Rondelez and his colleagues at the Laboratory for Integrated Micro-Mechanical Systems (LIMMS), a 20-year collaboration between the IIS and the French CNRS, demonstrated a system that can test ten thousand different biochemical reaction conditions at once. Working with the IIS Applied Microfluidic Laboratory of Professor Teruo Fujii, they developed a platform to generate a myriad of micrometer-sized droplets containing random concentrations of reagents and then sandwich a single layer of them between glass slides. Fluorescent markers combined with the reagents are automatically read by a microscope to determine the precise concentrations in each droplet and also observe how the reaction proceeds.
"It was difficult to fine-tune the device at first," explains Dr Anthony Genot, a CNRS researcher at LIMMS. "We needed to create generate thousands of droplets containing reagents within a precise range of concentrations to produce high resolution maps of the reactions we were studying. We expected that this would be challenging. But one unanticipated difficulty was immobilizing the droplets for the several days it took for some reactions to unfold. It took a lot of testing to create a glass chamber design that was airtight and firmly held the droplets in place." Overall, it took nearly two years to fine-tune the device until the researchers could get their droplet experiment to run smoothly.

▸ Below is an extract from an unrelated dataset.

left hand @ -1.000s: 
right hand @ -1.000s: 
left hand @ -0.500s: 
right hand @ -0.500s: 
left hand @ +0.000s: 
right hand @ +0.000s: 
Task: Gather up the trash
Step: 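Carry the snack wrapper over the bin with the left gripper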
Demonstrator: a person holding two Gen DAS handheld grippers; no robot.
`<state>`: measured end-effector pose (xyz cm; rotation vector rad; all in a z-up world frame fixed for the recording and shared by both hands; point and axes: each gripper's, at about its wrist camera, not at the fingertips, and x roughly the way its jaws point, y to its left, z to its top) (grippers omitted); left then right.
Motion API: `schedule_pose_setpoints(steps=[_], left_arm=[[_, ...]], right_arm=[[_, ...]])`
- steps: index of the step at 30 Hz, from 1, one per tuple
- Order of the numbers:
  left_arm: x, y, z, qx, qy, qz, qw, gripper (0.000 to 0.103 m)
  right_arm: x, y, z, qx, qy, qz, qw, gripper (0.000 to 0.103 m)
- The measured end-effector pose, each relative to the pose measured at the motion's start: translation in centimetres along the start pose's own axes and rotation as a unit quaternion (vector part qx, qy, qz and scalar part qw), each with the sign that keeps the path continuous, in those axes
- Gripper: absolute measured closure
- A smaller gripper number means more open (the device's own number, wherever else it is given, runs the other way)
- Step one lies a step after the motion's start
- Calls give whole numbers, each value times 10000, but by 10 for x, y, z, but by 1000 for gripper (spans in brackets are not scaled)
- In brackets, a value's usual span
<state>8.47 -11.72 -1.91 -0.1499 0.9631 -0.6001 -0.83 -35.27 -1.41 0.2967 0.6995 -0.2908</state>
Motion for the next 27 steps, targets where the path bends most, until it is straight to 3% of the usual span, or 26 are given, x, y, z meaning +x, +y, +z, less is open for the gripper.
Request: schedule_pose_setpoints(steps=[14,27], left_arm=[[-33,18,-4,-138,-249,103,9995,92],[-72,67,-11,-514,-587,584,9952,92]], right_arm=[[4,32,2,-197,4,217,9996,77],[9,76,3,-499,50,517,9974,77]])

Seeing the new system producing results was revelatory. "You start with a screen full of randomly-colored dots, and then suddenly the computer rearranges them into a beautiful high-resolution map, revealing hidden information about the reaction dynamics. Seeing them all slide into place to produce something that had only ever been seen before through simulation was almost magical," enthuses Rondelez.
"The map can tell us not only about the best conditions of biochemical reactions, it can also tell us about how the molecules behave in certain conditions. Using this map we've already found a molecular behavior that had been predicted theoretically, but had not been shown experimentally. With our technique we can explore how molecules talk to each other in test tube conditions. Ultimately, we hope to illuminate the intimate machinery of living molecular systems like ourselves," says Rondelez.

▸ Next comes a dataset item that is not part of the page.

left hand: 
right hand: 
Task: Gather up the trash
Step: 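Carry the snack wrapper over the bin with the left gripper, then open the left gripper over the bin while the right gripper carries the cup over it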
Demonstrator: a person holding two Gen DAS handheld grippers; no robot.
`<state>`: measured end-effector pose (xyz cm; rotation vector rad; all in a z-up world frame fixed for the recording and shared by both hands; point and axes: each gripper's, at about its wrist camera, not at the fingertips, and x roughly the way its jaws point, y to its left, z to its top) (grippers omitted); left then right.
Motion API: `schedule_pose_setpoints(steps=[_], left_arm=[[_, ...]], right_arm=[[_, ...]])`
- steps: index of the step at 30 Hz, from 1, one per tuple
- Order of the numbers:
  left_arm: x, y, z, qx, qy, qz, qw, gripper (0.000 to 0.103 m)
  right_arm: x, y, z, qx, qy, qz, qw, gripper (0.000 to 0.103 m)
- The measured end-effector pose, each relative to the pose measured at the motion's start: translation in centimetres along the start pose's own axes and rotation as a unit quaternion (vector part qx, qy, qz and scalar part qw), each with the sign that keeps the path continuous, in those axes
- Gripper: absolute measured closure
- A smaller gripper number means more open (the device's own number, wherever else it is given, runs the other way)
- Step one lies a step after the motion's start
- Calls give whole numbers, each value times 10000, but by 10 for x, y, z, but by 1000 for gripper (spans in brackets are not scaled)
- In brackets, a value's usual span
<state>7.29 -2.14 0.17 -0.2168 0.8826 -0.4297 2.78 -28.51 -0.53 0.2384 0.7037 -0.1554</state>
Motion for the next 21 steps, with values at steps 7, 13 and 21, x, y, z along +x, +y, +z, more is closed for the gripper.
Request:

Magnified raw image of droplets from microscope
A raw image of the colored droplets as seen under the microscope. The variety of colors seen are created by the balance of fluorescent markers. Reading the color of each marker independently indicates the concentration of each reagent and the state of the reaction.
Copyright: 2016 Yannick Rondelez
Journal article/Conference paper
A.J. Genot, A. Baccouche, R. Sieskind, N. Aubert-Kato, N. Bredeche, J.F. Bartolo, V. Taly, T. Fujii, Y. Rondelez,
"High-resolution mapping of bifurcations in nonlinear biochemical circuits"
Nature Chemistry Online Edition: 2016/6/20 (British time), doi:10.1038/nchem.2544
Online URL http://www.nature.com/nchem/journal/vaop/ncurrent/full/nchem.2544.html
Ecole Normale Superieure of Cachan
Tokyo Institute of Technology
University Pierre et Marie Curie
Laboratory for Integrated Micro-Mechanical Systems http://limmshp.iis.u-tokyo.ac.jp/
Institute of Industrial Science http://www.iis.u-tokyo.ac.jp/index_e.html
Applied Microfluidic Laboratory (Professor Teruo Fujii): http://www.microfluidics.iis.u-tokyo.ac.jp/
Yannick Rondelez research page: http://www.yannick-rondelez.com
LIMMS, CNRS-Institute of Industrial Science
The University of Tokyo
4-6-1, Komaba, Meguro-ku, Tokyo 153-8505, JAPAN
Email: yannick.rondelez -at- espci.fr
Press officer contact
Public Relations Team
Institute of Industrial Science, The University of Tokyo
4-6-1, Komaba, Meguro-ku, Tokyo 153-8505, JAPAN
Email: k-nsmr -at- iis.u-tokyo.ac.jp
This work was financially supported by the PHC Sakura program (project number: 34171WG), implemented by the French Ministry of Foreign Affairs, the French Ministry of higher education and research and the JSPS, a Grant-in-Aid to Y.R. from the JSPS for Scientific Research on Innovative Areas "Synthetic Biology for Comprehension of Biomolecular Networks" (project number: 23119001), an ANR Retour Postdoc grant (ANR-13-PDOC-0001) and a JSPS postdoctoral fellowship to A.J.G., a PhD fellowship from Region Alsace to J.F.B.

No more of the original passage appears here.